# EXERCISE REQUIREMENTS
Starting at the line below that contains "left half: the" and ending at the line that contains "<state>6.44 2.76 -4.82", retype each line exactly as it stands, but omit the pictures.

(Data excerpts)
========================================

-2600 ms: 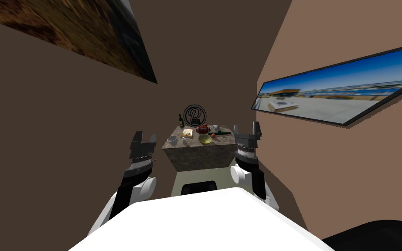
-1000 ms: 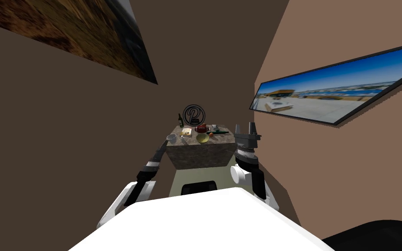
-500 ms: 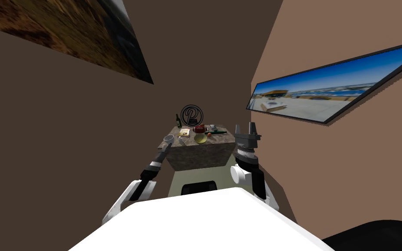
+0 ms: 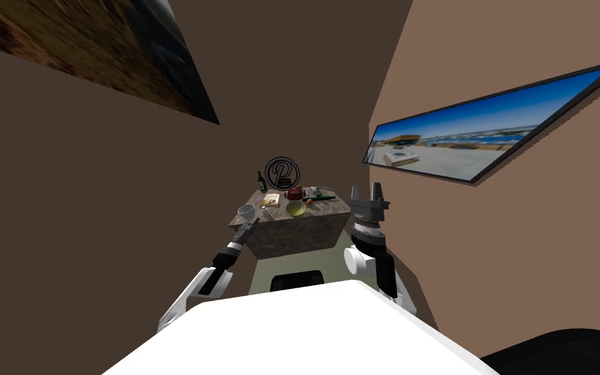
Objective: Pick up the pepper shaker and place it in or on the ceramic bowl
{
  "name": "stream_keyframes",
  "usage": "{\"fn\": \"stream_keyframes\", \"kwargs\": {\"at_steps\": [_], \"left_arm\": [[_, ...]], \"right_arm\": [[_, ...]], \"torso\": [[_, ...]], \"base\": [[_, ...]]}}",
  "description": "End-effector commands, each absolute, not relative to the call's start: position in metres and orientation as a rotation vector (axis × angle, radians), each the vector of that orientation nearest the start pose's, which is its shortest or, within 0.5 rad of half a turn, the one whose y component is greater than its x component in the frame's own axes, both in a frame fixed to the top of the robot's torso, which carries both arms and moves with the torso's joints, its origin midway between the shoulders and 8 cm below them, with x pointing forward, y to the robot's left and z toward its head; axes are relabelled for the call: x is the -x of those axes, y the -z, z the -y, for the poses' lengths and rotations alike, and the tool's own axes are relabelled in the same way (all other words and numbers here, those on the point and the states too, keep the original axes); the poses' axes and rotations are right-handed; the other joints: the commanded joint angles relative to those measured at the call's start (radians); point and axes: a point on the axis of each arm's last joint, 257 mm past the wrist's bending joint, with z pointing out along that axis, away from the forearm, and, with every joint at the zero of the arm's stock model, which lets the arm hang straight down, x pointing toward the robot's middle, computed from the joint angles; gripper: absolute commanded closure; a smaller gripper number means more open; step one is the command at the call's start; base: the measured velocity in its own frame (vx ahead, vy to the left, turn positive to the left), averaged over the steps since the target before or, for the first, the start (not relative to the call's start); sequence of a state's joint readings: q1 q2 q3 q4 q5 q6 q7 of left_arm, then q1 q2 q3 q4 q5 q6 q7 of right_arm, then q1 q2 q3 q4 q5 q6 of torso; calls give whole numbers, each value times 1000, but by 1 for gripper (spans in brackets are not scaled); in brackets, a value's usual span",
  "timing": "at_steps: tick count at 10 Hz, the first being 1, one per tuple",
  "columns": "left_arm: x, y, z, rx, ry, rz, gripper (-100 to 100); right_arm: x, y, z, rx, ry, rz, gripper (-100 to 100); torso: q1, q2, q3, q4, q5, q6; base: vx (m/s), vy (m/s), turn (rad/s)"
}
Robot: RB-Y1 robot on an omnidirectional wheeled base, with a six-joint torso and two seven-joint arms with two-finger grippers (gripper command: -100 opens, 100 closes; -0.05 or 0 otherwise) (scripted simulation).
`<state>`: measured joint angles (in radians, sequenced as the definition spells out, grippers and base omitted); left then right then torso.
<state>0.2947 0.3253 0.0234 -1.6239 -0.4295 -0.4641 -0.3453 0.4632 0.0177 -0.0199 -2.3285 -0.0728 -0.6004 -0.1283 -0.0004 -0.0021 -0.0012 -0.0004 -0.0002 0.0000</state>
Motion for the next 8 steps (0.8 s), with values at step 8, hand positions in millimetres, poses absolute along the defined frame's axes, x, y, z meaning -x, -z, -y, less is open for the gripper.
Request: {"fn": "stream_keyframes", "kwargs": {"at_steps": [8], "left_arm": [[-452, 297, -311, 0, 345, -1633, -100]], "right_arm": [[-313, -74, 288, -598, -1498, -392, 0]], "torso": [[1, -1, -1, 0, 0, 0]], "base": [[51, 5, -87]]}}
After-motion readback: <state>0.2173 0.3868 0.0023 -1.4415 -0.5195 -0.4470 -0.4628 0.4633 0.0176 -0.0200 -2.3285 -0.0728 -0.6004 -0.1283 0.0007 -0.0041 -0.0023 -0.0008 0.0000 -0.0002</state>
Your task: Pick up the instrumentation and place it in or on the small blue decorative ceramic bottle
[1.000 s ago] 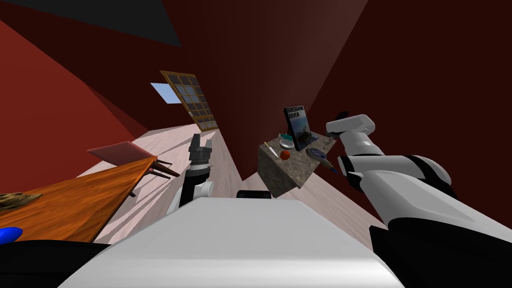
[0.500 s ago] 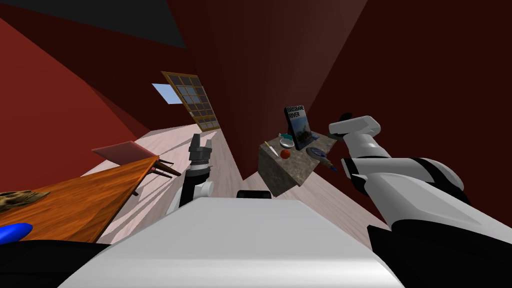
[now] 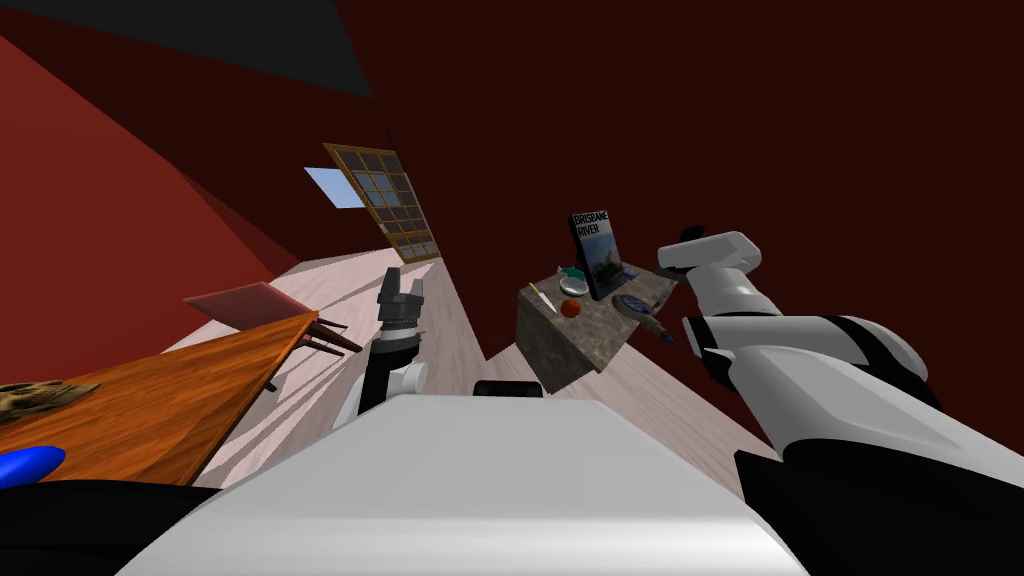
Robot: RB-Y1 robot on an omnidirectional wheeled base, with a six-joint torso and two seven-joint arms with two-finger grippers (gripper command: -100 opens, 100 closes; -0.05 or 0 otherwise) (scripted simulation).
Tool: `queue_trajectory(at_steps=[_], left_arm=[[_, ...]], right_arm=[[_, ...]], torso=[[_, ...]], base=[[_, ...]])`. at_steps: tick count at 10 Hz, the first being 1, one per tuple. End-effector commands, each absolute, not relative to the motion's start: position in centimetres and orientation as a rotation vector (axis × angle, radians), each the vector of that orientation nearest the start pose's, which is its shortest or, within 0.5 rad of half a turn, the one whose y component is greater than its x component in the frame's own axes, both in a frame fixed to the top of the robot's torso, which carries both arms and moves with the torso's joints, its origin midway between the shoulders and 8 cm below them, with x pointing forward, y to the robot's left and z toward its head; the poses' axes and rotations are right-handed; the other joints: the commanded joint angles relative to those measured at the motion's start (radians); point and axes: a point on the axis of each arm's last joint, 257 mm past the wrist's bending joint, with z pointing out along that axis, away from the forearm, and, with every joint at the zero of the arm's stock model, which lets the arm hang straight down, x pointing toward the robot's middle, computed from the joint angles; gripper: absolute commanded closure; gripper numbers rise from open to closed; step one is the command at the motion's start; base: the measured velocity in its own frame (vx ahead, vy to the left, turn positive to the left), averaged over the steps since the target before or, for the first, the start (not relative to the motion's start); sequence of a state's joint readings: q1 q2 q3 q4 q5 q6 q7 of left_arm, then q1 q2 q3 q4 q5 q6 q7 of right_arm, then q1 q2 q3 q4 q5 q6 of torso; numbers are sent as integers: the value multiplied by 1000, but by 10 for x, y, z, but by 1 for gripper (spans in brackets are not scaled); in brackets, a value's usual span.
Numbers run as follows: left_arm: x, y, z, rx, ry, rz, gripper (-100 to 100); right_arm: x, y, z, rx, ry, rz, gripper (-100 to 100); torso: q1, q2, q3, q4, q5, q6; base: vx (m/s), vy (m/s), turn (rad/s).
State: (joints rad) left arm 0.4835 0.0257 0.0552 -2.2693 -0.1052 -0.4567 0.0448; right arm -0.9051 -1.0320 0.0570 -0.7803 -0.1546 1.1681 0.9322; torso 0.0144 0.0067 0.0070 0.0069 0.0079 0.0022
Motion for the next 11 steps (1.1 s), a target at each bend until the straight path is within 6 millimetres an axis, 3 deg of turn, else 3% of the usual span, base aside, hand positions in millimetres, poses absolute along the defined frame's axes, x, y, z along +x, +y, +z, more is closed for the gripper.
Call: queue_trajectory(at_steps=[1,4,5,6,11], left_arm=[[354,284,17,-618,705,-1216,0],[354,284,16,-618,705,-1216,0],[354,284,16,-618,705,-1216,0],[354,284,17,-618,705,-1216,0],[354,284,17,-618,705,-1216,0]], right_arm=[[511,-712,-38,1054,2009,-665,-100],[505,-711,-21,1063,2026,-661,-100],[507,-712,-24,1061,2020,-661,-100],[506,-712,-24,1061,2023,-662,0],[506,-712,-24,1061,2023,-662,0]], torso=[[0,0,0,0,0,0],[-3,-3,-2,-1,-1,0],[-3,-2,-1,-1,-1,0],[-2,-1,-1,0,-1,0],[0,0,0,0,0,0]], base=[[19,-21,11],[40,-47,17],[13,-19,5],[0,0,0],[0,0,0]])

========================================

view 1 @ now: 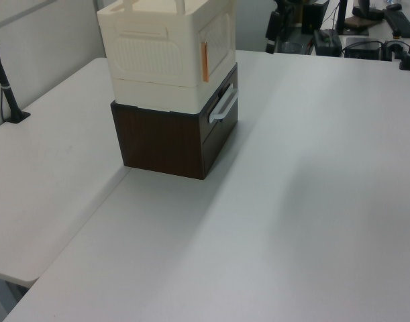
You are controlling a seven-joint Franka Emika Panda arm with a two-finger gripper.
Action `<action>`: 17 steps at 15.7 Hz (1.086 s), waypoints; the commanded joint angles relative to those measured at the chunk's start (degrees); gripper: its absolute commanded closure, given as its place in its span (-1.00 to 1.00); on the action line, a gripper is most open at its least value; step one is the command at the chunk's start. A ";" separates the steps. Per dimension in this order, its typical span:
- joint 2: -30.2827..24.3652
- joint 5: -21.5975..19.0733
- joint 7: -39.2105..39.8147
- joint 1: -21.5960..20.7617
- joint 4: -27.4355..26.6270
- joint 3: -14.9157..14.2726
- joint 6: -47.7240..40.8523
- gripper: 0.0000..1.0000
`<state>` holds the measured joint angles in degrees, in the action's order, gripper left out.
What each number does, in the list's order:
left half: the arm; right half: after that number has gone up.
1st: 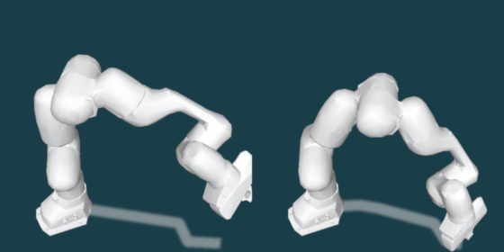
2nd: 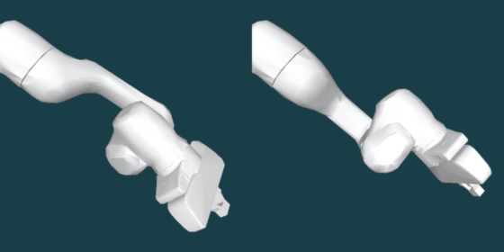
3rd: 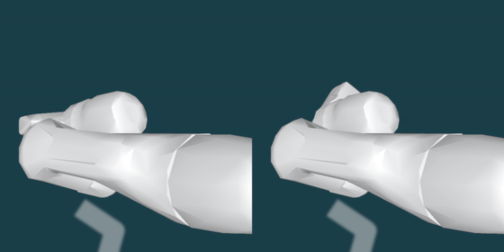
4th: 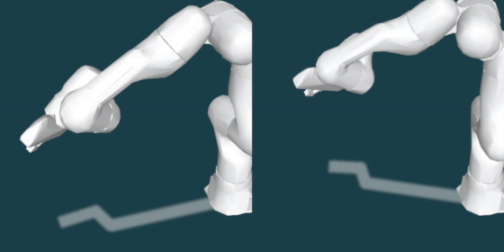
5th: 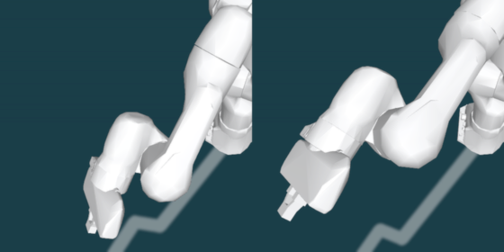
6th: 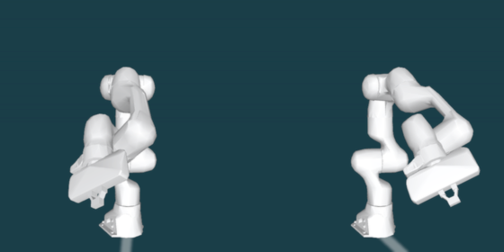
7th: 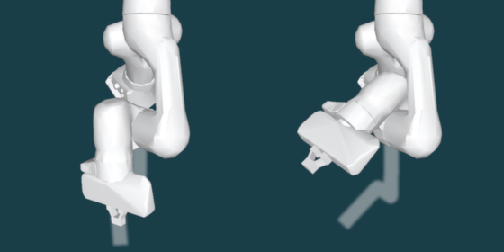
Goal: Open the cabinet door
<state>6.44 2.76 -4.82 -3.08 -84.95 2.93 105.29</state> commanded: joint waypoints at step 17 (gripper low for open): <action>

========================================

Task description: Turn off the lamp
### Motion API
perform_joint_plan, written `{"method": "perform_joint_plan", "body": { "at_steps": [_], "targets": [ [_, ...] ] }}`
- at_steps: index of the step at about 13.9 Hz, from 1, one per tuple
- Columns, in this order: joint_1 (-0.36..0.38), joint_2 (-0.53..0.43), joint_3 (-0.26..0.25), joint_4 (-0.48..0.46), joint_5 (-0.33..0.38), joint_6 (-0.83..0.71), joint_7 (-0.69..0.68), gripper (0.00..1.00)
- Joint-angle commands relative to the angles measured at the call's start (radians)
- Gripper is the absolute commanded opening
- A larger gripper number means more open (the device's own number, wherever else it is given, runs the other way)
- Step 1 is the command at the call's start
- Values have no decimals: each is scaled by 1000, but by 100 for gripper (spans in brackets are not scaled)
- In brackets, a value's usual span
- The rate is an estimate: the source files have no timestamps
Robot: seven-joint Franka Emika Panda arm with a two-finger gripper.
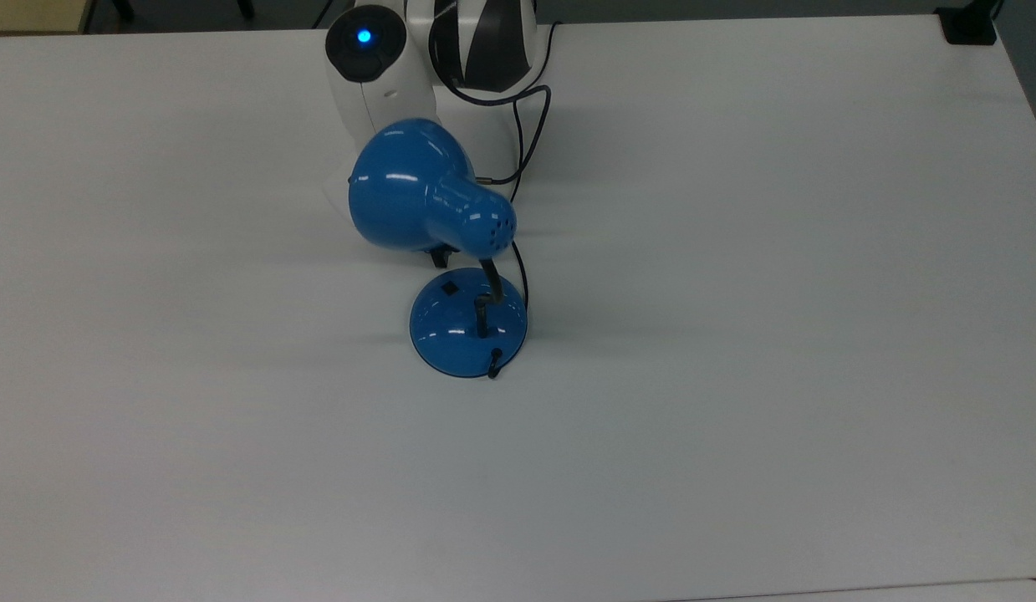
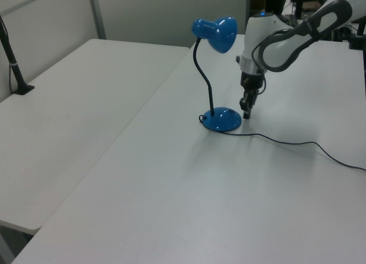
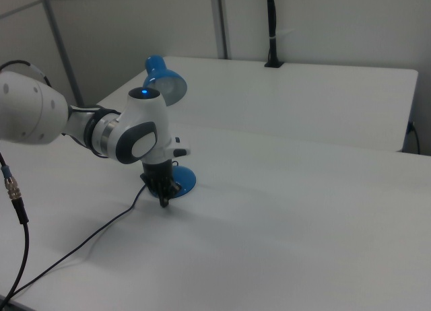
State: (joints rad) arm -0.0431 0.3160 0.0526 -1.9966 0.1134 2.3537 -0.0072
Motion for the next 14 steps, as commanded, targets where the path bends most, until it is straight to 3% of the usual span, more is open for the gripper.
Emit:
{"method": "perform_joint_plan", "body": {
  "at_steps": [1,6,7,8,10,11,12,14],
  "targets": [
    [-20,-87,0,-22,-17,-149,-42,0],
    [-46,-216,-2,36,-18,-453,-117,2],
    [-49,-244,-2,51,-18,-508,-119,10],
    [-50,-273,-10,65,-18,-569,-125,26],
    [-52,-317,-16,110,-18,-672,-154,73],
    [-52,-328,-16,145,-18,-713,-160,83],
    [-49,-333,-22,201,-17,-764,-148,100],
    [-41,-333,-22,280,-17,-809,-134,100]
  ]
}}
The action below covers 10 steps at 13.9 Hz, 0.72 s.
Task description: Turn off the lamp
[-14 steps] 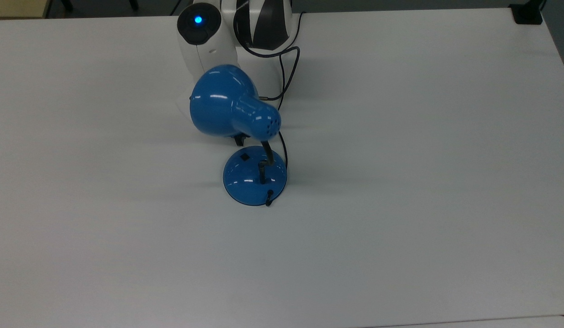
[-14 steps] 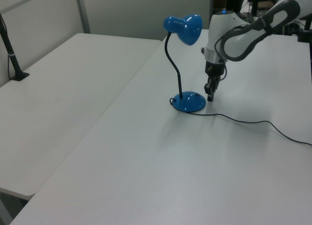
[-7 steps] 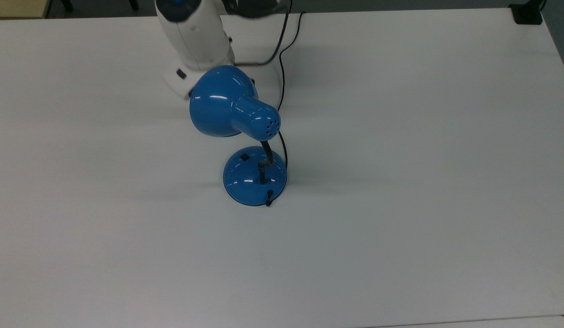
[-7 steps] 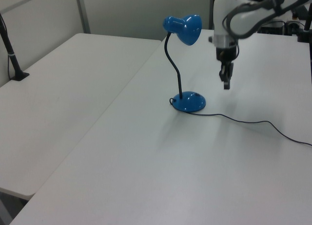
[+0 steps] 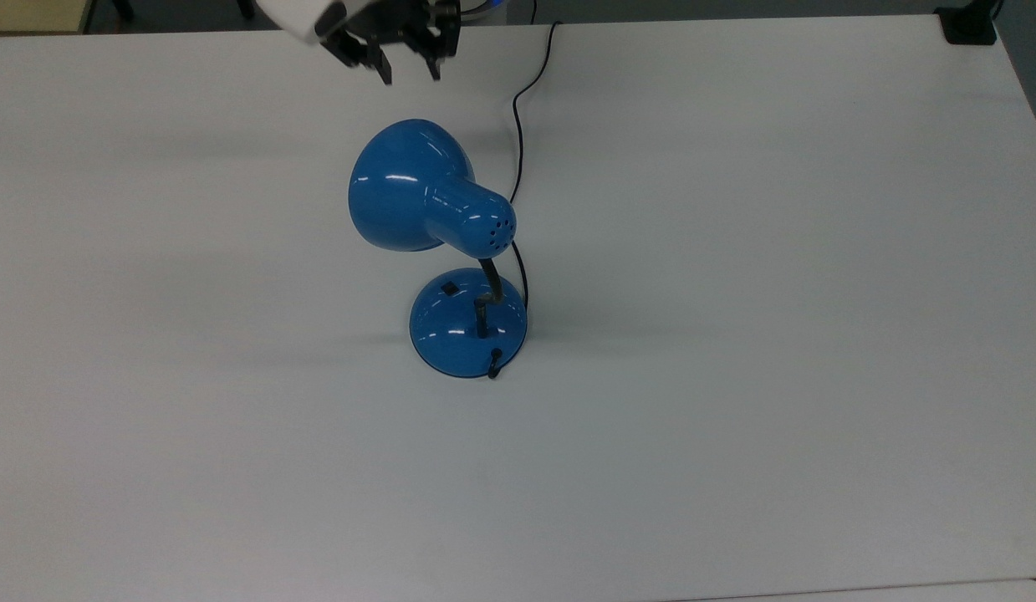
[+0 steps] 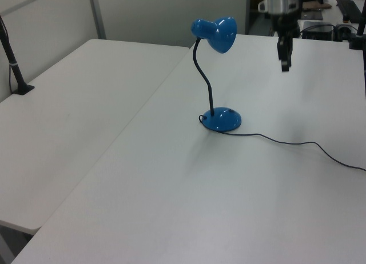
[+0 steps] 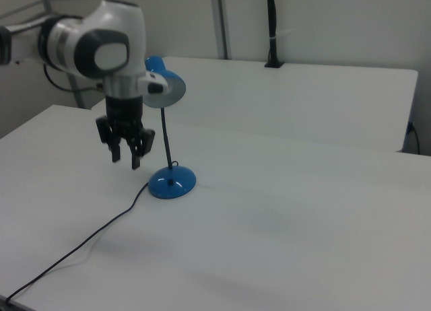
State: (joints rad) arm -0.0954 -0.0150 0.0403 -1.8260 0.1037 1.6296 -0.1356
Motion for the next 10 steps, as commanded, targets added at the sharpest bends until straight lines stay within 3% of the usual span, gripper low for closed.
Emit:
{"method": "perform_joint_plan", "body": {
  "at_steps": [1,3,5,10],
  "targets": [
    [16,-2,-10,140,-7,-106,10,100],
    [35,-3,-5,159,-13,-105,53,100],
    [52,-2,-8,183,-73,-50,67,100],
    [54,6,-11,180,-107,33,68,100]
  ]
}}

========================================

# TASK OUTPUT
left half: the arm; right half: after that number has gone up.
1st: 
2nd: 
3rd: 
4th: 
5th: 
6th: 
7th: 
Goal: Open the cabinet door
<state>6.44 2.76 -4.82 -3.08 -84.95 2.93 105.29</state> commanded: joint waypoints at step 17 (gripper low for open): <action>

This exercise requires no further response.